Specifically, in resolv/res_comp.c we have a function called res_hnok() which is apparently used to determine if a hostname is valid or not.

It uses this macro (among others) to decide if a character is valid:

#define borderchar(c) (alphachar(c) || digitchar(c))

Now the hostname I was testing with has an underscore in it. So I decided to test what I found (mostly since I found the glibc code fairly difficult to be confident in reading). I changed the above macro to this:

#define borderchar(c) (alphachar(c) || digitchar(c) || underscorechar(c))

And recompiled and installed glibc. Afterwards, my test program is able to look up the hostname just fine! (I used an image on Terminal to do this as I did not want to risk reinstalling glibc on my local machine! I later found a way to test glibc without installing it globally, but this worked too).

As to whether this is a bug... I think it is not. I think it is glibc being strict about what is a valid hostname and that it is actually correct. However it is quite surprising to me and was not obvious.

Primarily this is surprising because each other tool I used (dig, PHP, Perl) was able to look up this hostname (but apparently some versions of Internet Explorer and Android will reject it like glibc). It was only Go, and this C function, that I tested that ended up failing. Perhaps this could be made more clear with a separate error code for this situation, or mention be made in the documentation.

Invalid hostname?

The hostname in this case was

1._spf.citigroup.com

Which has multiple A records (which is what I wanted to know about). To rule out any issue with their nameservers I also created a similar hostname on my domain (which was allowed through freedns.afraid.org's web interface).

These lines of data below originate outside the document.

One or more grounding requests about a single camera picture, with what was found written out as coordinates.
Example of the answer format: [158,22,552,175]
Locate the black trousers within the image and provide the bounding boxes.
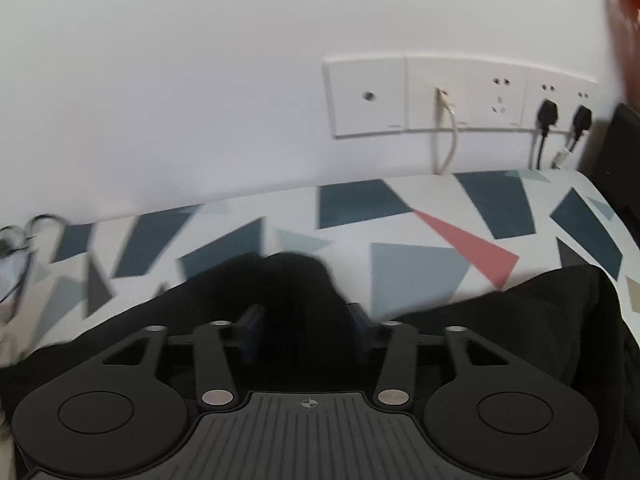
[0,167,640,361]

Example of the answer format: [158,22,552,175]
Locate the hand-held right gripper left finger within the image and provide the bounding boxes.
[102,304,266,407]

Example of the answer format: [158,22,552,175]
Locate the black box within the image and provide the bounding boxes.
[577,102,640,251]

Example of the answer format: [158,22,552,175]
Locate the white network wall socket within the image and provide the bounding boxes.
[404,57,471,132]

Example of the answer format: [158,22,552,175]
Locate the white power wall socket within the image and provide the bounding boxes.
[565,74,601,133]
[522,67,570,133]
[465,62,529,129]

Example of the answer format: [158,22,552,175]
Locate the white network cable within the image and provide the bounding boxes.
[432,87,461,176]

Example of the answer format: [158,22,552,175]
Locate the thin black cable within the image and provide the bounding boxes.
[0,214,68,321]

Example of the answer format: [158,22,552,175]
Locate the black pants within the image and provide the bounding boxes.
[0,252,640,480]

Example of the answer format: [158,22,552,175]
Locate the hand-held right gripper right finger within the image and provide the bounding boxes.
[347,302,512,407]

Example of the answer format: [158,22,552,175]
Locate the white round-jack wall plate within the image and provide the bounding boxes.
[322,56,408,139]

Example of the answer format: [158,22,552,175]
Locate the black power plug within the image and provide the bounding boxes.
[552,105,594,170]
[535,100,559,170]

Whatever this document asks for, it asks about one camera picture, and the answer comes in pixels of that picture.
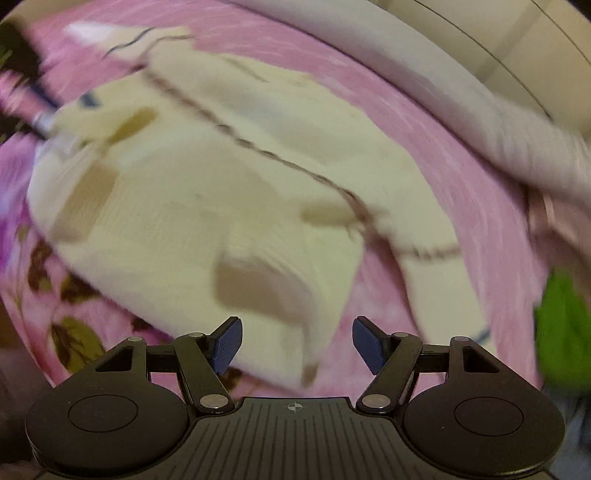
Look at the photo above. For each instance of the pink floral blanket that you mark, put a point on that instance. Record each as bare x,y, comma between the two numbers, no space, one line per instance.
415,138

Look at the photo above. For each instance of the light pink cloth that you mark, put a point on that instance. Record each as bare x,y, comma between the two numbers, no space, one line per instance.
554,226

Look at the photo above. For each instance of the cream zip jacket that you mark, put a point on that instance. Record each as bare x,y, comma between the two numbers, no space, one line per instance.
184,207

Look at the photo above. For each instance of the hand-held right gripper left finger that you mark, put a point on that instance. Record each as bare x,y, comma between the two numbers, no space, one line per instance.
229,344

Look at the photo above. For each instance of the white wardrobe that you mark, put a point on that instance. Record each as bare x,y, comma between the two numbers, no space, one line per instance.
554,46

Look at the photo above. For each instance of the green cloth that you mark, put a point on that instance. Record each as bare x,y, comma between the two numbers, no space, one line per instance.
568,323

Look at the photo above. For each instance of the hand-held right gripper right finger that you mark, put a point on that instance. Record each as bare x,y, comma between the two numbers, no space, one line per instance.
367,345

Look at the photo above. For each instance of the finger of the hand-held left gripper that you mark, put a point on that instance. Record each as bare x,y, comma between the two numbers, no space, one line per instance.
44,104

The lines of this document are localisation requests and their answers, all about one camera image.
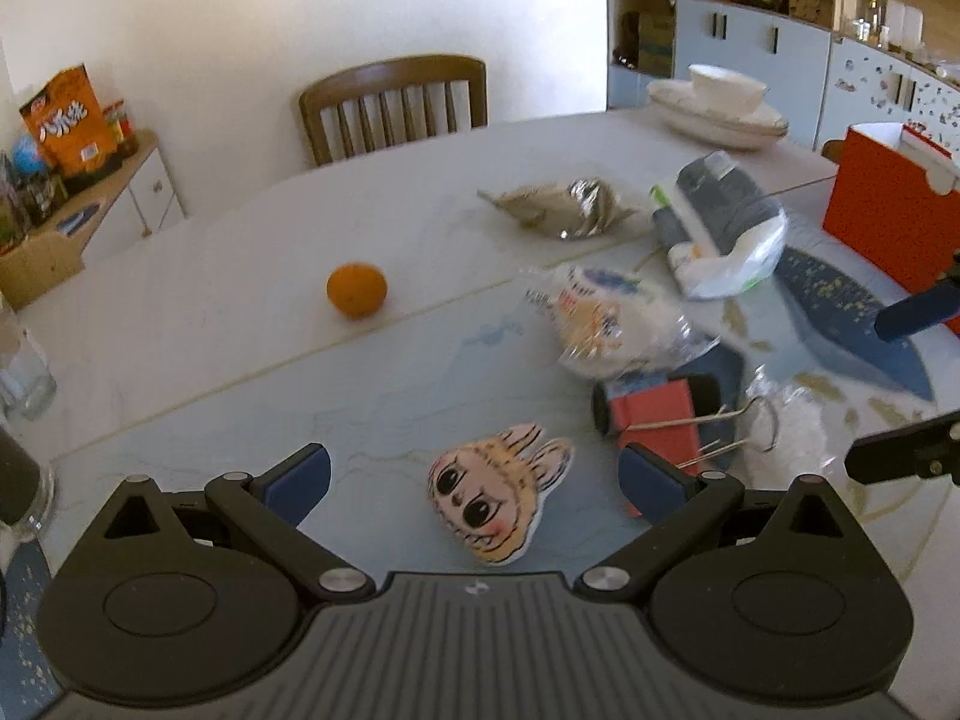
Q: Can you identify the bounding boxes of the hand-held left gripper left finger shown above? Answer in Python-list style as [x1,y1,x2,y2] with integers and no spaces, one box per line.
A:
[82,444,376,605]

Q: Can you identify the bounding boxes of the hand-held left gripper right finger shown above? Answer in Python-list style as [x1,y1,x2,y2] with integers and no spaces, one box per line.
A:
[574,444,863,605]

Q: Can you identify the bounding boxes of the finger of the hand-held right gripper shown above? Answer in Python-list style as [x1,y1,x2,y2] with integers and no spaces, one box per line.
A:
[875,251,960,342]
[844,411,960,486]

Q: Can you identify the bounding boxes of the red and black binder clip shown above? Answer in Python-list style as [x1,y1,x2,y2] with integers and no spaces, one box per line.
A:
[591,373,777,475]

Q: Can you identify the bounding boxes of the red cardboard box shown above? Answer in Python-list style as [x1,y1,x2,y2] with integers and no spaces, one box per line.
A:
[823,122,960,297]

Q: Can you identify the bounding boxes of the clear bag with white contents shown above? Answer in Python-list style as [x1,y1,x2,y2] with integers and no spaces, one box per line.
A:
[739,367,856,481]

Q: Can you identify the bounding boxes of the cartoon face sticker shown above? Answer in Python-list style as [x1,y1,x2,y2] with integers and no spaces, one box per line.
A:
[427,421,575,566]

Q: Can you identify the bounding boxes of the clear blueberry bread packet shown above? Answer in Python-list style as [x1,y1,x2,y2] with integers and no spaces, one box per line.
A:
[523,265,725,380]

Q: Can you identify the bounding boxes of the grey socks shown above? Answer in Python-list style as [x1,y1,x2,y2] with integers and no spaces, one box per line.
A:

As you may be aware (though clearly I was not at the time) this is not technically considered a valid hostname (though it is valid for things like SRV or TXT records apparently as they are not hostnames but are domain names/sub domain names).

What makes a valid hostname? Specifically an internet host, not a valid DNS record. Let's go to the RFCs!

Restricting to the definition of a hostname (as opposed to an arbitrary DNS label), none of the above say anything about "_" being a valid character in a hostname.

So it seems that glibc and Go are right after all!